### WORK ORDER
When the listing below reaches the line that has "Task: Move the", start reproducing exactly; stop after the line that has "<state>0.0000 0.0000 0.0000", and drop the pictures.

### STUDY MATERIAL
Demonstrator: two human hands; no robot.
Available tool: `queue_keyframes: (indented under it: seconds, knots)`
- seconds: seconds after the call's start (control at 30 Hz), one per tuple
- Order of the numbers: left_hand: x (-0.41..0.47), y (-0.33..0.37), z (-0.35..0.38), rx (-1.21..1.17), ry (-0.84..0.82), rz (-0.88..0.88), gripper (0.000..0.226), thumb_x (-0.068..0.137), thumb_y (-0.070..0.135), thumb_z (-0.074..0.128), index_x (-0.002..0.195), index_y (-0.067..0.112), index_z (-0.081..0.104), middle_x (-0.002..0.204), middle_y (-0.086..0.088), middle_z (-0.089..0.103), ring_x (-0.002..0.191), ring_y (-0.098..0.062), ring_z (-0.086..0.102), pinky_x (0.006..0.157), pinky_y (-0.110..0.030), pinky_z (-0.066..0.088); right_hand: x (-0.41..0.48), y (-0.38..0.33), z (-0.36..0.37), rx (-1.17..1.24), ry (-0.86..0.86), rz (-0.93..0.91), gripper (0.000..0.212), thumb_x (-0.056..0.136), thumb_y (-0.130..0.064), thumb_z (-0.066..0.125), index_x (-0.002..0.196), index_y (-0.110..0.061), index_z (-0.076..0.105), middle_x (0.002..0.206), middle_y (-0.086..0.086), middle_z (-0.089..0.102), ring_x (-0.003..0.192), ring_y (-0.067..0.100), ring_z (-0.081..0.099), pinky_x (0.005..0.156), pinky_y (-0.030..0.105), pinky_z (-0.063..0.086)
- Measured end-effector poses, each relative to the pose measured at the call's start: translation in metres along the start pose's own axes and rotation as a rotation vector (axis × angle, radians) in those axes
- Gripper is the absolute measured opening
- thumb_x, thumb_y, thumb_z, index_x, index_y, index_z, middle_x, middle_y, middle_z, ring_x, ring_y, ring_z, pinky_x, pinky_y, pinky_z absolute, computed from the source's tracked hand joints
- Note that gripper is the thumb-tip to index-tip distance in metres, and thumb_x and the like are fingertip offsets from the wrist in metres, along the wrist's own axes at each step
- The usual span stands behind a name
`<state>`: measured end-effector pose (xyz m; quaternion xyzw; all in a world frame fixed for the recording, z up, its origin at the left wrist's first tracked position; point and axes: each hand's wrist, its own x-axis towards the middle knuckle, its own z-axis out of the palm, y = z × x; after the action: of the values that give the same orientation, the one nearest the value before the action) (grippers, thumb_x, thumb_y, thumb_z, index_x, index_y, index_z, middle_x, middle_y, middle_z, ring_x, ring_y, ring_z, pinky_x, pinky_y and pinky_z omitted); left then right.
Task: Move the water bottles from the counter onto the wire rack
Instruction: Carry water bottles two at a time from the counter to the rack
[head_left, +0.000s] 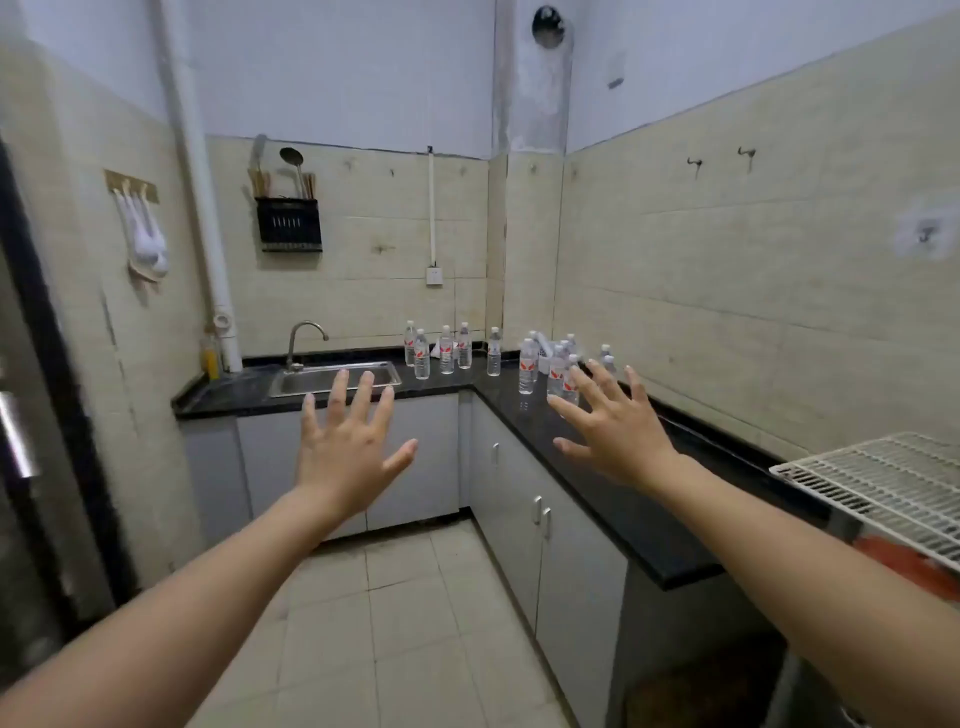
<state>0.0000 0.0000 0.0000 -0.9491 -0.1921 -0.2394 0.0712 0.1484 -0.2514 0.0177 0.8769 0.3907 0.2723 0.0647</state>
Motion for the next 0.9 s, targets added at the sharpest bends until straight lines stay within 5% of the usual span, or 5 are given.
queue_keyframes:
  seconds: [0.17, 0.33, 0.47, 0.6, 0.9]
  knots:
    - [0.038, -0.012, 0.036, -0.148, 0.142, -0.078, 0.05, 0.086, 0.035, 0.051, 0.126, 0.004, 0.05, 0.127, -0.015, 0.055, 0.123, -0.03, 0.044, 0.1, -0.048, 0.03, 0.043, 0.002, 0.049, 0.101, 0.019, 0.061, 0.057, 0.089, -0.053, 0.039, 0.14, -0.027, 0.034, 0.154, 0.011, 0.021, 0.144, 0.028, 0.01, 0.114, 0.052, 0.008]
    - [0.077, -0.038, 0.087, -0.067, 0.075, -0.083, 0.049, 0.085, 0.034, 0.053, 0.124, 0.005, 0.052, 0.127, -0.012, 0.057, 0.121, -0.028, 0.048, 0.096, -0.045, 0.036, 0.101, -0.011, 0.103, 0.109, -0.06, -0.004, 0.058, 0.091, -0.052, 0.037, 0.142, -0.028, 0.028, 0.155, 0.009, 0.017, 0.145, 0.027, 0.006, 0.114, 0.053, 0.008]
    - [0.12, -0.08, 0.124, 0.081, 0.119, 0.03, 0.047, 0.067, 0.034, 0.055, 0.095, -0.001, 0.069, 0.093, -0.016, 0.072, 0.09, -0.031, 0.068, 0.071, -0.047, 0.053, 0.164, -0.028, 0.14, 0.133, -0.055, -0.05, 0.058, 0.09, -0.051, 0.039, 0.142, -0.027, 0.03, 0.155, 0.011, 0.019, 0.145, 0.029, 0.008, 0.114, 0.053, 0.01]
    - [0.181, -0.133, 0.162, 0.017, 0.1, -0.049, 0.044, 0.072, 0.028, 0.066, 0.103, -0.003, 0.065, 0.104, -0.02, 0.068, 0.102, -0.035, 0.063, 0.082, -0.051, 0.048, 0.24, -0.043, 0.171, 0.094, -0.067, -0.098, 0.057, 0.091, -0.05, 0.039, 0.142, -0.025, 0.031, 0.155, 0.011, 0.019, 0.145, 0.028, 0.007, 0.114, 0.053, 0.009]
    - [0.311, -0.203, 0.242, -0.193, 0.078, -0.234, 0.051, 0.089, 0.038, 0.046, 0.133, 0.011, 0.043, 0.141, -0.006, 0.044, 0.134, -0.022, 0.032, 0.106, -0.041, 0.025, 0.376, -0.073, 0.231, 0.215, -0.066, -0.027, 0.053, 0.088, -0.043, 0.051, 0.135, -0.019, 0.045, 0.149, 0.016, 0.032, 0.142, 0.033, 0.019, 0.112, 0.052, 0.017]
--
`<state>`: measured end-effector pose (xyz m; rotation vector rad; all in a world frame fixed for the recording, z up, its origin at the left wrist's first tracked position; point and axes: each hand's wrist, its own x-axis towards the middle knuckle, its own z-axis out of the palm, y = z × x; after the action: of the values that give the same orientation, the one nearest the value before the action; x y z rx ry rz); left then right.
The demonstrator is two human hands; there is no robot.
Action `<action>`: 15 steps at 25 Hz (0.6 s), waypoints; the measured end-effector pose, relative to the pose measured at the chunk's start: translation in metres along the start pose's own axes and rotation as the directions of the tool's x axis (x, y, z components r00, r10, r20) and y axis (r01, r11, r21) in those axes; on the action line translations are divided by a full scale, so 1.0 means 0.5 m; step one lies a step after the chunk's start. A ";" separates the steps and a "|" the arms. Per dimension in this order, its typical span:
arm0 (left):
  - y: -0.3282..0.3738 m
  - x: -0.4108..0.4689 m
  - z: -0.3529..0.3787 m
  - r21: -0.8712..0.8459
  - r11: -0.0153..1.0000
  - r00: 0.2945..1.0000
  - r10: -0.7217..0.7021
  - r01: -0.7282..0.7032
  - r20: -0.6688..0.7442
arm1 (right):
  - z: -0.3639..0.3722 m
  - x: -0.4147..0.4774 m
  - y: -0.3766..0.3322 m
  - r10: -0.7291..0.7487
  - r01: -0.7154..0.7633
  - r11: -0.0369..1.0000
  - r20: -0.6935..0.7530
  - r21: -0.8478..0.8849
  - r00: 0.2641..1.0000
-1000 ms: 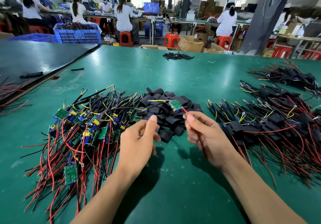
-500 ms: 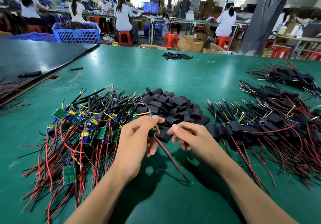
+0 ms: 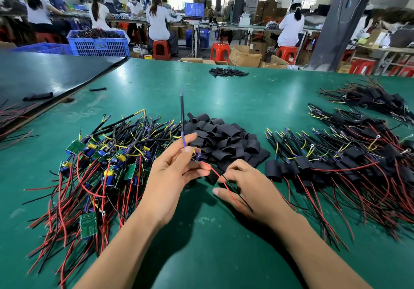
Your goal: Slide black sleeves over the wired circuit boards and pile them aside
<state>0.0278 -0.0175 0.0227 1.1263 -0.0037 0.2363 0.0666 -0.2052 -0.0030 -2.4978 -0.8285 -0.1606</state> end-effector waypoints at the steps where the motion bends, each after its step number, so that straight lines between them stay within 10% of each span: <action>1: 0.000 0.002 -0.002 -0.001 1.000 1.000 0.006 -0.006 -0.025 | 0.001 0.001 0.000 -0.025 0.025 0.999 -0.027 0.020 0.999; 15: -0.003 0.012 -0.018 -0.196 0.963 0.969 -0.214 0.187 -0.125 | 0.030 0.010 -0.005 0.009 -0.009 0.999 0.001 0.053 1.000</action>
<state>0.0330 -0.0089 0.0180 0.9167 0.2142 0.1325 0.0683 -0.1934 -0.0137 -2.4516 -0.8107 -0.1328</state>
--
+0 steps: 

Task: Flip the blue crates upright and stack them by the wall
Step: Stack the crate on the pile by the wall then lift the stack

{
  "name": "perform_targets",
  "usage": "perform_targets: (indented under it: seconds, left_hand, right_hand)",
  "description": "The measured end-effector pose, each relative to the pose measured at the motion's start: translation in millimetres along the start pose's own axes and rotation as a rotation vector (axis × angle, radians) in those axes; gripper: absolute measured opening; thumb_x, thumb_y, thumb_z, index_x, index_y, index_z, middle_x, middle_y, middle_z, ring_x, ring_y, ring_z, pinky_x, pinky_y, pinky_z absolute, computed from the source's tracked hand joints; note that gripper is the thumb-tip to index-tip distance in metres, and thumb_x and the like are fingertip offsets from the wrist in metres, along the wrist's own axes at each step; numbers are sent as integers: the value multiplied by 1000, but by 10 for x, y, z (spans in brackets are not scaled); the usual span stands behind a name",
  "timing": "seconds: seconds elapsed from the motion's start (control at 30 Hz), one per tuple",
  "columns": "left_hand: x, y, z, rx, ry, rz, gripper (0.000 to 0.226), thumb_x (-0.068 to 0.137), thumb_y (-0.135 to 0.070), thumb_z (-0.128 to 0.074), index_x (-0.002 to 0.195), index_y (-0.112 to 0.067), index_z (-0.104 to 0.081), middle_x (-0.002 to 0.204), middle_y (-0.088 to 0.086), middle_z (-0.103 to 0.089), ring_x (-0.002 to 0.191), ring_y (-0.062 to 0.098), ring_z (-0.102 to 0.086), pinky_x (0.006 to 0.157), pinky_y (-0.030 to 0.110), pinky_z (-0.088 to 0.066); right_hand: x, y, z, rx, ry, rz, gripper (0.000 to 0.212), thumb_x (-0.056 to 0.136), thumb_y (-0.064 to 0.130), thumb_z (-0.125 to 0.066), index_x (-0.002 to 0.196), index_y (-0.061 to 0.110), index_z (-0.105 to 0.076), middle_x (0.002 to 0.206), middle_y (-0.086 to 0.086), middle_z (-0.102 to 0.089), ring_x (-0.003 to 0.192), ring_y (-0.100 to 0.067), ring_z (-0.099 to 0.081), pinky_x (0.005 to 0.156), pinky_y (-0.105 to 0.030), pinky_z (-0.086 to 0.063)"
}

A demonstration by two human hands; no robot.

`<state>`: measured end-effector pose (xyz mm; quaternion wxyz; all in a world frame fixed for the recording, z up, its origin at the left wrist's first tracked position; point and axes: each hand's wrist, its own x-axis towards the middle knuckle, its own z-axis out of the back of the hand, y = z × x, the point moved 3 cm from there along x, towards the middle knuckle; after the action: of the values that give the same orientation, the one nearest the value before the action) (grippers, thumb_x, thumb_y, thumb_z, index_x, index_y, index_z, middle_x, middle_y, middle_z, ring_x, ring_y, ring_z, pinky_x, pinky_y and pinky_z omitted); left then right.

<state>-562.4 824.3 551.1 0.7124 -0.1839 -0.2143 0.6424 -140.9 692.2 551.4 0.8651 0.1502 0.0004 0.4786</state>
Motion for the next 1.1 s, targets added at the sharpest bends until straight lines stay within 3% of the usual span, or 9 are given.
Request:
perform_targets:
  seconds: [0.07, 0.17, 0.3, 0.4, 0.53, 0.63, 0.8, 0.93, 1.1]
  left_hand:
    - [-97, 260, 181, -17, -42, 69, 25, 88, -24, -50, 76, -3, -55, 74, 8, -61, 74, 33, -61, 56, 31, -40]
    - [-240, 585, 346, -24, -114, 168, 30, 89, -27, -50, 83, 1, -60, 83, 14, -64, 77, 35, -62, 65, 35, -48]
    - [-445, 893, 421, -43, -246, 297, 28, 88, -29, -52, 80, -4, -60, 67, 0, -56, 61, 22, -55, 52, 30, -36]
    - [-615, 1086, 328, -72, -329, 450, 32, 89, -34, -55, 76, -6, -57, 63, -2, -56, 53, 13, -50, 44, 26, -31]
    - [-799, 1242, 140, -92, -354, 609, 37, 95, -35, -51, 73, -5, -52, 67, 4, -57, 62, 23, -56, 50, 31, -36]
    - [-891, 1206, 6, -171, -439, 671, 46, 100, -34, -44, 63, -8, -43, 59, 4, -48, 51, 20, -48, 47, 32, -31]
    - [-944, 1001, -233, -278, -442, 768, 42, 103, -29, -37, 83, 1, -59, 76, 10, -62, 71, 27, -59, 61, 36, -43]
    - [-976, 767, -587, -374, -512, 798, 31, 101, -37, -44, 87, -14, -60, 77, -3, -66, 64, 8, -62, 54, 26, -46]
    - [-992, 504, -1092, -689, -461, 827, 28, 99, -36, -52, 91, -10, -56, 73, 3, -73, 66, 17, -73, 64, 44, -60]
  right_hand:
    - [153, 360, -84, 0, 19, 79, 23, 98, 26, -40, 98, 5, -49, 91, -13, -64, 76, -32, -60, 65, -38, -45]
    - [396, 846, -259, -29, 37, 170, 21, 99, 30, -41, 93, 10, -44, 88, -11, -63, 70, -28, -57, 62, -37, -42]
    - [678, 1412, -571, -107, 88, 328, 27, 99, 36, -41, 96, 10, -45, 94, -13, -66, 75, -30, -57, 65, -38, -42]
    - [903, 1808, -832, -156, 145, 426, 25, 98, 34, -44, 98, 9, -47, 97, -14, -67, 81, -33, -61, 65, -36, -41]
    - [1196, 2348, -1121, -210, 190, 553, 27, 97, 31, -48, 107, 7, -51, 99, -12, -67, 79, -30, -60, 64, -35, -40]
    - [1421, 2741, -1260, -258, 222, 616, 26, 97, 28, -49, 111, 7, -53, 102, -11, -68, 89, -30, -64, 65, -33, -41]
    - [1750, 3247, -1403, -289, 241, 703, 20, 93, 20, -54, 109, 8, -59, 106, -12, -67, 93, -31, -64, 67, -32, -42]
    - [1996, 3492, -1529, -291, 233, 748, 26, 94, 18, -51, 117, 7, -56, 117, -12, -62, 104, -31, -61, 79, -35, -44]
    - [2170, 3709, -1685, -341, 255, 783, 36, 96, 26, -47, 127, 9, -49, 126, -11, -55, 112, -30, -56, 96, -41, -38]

### OUTPUT
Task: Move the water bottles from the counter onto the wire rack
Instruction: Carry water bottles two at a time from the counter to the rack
[head_left, +0.000s] 
<state>0.0000 0.0000 0.0000 -0.9491 -0.1921 -0.2394 0.0712 0.1484 -0.2514 0.0177 0.8769 0.3907 0.2723 0.0647</state>

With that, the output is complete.